Nous procédons aussi à des contrôles au point de départ, avec les douanes, l'Office anti-stupéfiants (Ofast) et la police aux frontières, en resserrant le filet. Nous menons ainsi ce que l'on appelle des opérations « 100 % contrôle », lesquelles ont permis l'arrestation de 738 mules.
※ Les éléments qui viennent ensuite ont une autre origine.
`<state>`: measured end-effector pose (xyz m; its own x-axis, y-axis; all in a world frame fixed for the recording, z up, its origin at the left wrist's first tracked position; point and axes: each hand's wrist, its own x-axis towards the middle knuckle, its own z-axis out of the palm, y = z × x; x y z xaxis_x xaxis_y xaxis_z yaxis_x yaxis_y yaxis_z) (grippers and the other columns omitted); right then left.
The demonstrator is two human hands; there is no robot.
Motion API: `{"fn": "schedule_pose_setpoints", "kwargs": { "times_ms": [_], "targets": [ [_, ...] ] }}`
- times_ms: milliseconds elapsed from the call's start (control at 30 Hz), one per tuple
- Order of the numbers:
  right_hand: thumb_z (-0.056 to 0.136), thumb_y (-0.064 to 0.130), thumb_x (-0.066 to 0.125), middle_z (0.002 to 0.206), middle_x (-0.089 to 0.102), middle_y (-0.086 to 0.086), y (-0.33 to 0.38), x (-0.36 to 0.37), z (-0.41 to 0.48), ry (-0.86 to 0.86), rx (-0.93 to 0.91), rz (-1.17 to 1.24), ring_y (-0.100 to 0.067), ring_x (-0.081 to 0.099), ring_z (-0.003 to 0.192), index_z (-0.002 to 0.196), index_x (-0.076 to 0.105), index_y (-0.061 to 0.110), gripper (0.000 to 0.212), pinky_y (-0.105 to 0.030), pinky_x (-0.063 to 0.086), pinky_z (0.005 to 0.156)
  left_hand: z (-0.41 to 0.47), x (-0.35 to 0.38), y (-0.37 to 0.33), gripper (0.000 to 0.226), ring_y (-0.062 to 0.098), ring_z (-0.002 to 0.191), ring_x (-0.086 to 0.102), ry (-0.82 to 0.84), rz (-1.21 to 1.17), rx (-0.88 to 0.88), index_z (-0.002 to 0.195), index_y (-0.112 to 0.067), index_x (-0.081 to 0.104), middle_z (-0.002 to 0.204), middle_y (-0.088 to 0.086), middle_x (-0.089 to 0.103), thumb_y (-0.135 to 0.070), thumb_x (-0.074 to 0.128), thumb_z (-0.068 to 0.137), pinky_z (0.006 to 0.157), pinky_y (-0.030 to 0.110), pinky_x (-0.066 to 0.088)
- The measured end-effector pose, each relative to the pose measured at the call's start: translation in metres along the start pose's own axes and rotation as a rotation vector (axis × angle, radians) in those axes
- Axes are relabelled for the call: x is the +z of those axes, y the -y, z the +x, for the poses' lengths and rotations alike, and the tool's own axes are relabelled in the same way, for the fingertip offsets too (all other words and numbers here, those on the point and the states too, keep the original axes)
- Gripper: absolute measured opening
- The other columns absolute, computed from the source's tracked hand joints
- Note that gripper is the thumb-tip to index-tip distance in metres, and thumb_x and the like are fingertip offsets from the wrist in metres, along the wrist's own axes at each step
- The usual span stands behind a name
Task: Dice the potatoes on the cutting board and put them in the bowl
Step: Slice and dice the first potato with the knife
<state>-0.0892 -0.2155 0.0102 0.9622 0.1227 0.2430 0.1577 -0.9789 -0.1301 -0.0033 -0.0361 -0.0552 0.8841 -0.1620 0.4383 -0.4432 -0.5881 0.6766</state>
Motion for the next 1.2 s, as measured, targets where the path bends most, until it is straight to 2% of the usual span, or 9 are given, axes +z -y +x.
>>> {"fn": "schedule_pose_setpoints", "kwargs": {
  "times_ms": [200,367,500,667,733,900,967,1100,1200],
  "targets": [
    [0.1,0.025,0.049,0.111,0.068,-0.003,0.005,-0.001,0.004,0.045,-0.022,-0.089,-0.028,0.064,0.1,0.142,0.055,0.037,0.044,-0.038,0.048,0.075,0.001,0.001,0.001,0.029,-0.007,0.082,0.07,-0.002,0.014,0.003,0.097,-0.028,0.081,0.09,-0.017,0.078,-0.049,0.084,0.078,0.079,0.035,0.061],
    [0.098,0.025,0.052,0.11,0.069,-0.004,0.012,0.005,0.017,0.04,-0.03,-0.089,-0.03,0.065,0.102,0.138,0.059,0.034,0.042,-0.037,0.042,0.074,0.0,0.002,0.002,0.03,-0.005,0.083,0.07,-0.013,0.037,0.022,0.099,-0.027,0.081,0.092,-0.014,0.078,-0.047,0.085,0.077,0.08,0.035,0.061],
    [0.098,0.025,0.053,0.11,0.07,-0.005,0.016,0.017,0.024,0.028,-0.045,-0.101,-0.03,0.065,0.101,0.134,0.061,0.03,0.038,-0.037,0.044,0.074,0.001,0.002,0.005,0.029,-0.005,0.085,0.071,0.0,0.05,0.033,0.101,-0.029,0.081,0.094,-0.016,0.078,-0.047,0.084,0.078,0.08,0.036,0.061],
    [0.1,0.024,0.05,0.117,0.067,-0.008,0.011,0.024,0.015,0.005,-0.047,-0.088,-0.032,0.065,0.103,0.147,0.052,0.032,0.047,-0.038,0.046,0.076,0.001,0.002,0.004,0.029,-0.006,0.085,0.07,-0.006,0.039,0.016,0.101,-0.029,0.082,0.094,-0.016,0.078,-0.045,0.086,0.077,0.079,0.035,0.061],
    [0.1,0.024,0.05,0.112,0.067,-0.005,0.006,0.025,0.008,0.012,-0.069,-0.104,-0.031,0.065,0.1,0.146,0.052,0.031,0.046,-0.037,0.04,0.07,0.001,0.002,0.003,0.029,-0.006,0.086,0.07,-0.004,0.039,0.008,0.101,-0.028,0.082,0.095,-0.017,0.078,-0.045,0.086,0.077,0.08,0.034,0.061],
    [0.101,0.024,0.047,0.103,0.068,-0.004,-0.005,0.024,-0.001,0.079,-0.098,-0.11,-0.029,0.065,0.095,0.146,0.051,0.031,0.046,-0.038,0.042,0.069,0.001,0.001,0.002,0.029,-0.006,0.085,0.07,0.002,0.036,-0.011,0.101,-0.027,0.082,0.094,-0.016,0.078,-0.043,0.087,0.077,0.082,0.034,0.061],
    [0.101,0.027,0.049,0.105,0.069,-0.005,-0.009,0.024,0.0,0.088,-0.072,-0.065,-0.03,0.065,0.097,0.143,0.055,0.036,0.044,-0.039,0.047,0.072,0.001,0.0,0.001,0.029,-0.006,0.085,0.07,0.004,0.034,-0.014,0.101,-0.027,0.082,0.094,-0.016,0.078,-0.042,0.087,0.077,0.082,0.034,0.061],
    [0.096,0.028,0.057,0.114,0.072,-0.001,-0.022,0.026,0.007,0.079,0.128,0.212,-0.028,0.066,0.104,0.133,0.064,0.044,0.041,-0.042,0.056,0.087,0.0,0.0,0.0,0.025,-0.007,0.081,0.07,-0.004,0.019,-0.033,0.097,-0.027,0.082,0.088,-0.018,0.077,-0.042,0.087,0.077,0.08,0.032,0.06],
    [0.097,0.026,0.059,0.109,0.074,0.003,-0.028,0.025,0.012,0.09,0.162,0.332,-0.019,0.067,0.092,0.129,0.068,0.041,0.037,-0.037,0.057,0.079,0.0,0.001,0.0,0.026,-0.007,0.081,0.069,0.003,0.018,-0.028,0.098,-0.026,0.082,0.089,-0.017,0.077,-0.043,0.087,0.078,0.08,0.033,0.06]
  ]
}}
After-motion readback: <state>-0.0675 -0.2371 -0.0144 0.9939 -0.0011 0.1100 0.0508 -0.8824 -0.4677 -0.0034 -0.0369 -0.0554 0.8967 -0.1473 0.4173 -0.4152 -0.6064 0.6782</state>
Le préfet a en outre émis plus de 4 000 refus d'embarquement en cas de faisceau d'indices.
J'appelle donc à une réaction, pour faire ce qu'ont fait nos voisins, comme les autres pays européens.
En outre, puisque vous étiez très engagée lors de l'examen de la proposition de loi visant à sortir la France du piège du narcotrafic, sachez que celle-ci a connu un grand succès : après avoir été adoptée à l'unanimité par le Sénat, elle a été votée hier à une très forte majorité à l'Assemblée nationale. Or ce texte provient, j'y insiste, du Sénat, c'est-à-dire du Parlement. Donc, bravo ! Croyez-moi, lorsqu'un texte est adopté par une majorité importante à l'Assemblée nationale, c'est qu'il est puissant et pertinent... (Applaudissements sur les travées des groupes Les Républicains et RDPI. M. Bernard Buis applaudit également.)